◆ **TASK DESCRIPTION**
Give the data below again exactly as written, without its pictures.

◆ **DATA BLOCK**
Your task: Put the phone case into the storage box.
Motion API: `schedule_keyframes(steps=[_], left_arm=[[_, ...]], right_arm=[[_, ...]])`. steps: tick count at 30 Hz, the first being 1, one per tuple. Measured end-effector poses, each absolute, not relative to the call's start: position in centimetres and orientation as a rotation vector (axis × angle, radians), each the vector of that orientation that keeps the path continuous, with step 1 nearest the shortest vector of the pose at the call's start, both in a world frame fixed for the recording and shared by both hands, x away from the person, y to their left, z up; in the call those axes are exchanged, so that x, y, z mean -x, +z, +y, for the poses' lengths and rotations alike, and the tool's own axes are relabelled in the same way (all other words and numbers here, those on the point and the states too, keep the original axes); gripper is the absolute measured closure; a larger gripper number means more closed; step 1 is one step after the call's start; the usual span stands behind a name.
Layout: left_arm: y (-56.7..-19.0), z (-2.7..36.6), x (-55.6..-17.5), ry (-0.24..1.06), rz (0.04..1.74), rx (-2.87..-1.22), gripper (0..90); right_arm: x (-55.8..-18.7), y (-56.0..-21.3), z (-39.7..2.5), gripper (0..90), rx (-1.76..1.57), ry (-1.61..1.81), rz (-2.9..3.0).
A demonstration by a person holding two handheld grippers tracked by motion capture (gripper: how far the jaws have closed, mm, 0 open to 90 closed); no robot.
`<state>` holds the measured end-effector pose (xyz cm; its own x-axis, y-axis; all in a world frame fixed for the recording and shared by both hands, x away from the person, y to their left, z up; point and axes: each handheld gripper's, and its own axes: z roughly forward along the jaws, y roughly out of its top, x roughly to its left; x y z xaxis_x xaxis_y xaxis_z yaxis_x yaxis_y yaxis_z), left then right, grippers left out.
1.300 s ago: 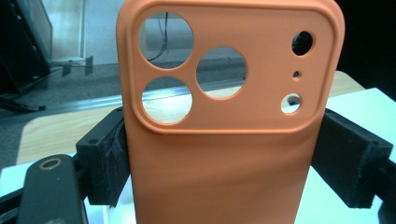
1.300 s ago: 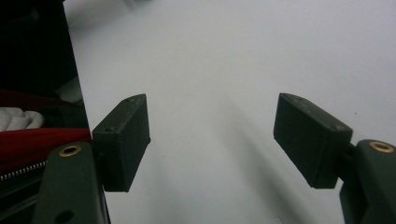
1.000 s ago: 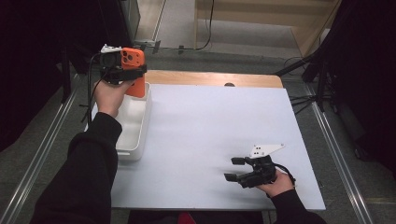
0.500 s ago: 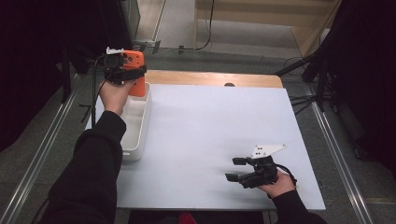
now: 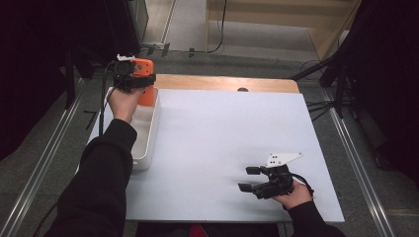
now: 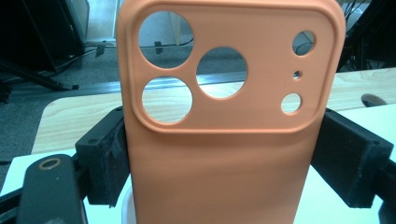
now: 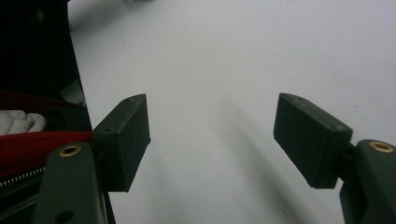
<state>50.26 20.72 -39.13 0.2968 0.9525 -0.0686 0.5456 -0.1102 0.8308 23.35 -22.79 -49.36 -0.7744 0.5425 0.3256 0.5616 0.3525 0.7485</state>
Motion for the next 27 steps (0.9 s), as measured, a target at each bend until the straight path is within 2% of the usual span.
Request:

◆ **REPLY TO THE TASK**
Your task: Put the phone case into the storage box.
Motion API: `schedule_keyframes(steps=[_], left_arm=[[_, ...]], right_arm=[[_, ...]])`. steps: tick count at 30 Hz, the first being 1, one per tuple. Measured end-effector poses, each absolute, not relative to the call's start: position in centimetres and orientation as a rotation vector (axis × angle, radians), each the vector of that orientation that keeps the path continuous, with step 1 nearest the shortest vector of the pose at the call's start, both in a world frame fixed for the recording and shared by both hands, x away from the person, y to their left, z up; in the call those axes are exchanged, so that x, y, z mean -x, +z, +y, for the poses' lengths and rotations alike, and the tool's own axes are relabelled in the same way (all other words and numbers here, those on the point and the states too, keep the original axes); gripper is the absolute measured closure; a larger gripper number means more closed; step 1 is one step after the call's start; the usual span stands behind a name.
Layout: left_arm: y (-56.7..-19.0), z (-2.7..36.6), x (-55.6..-17.5), ry (-0.24..1.06), rz (0.04..1.74), rx (-2.87..-1.22), gripper (0..90); right_arm: x (-55.8..-18.7), y (-56.0..-21.3), z (-39.7..2.5), gripper (0..90), rx (-1.76..1.57), ry (-1.61..1.81), rz (-2.9..3.0).
A demonstration by a person holding two handheld grippers tracked by motion capture (gripper: how far the jaws have closed, mm, 0 open to 90 closed); no robot.
`<state>` holds the measured end-effector pose (xyz cm; its own x-axis, y-axis; all in a world frame fixed for the recording and shared by both hands, x away from the person, y to their left, z up; point and axes: each handheld gripper's, and its own axes: z roughly forward along the jaws, y roughly out of its top, x roughly to its left; x y z xaxis_x xaxis_y xaxis_z yaxis_x yaxis_y yaxis_z), left then right, grippers left out.
1.300 s ago: 
1.300 s ago: 
1.000 s ago: 
0.500 s ago: 
now: 
now: 
now: 
<state>50.26 20.72 -39.13 0.2968 0.9525 -0.0686 0.5456 -0.1102 0.8308 23.35 -22.79 -49.36 -0.7744 0.5425 0.3256 0.5616 0.3525 0.7485</state>
Motion for the next 27 steps (0.9 s), as measured, a target at each bend until the straight path is within 2% of the usual span.
Request:

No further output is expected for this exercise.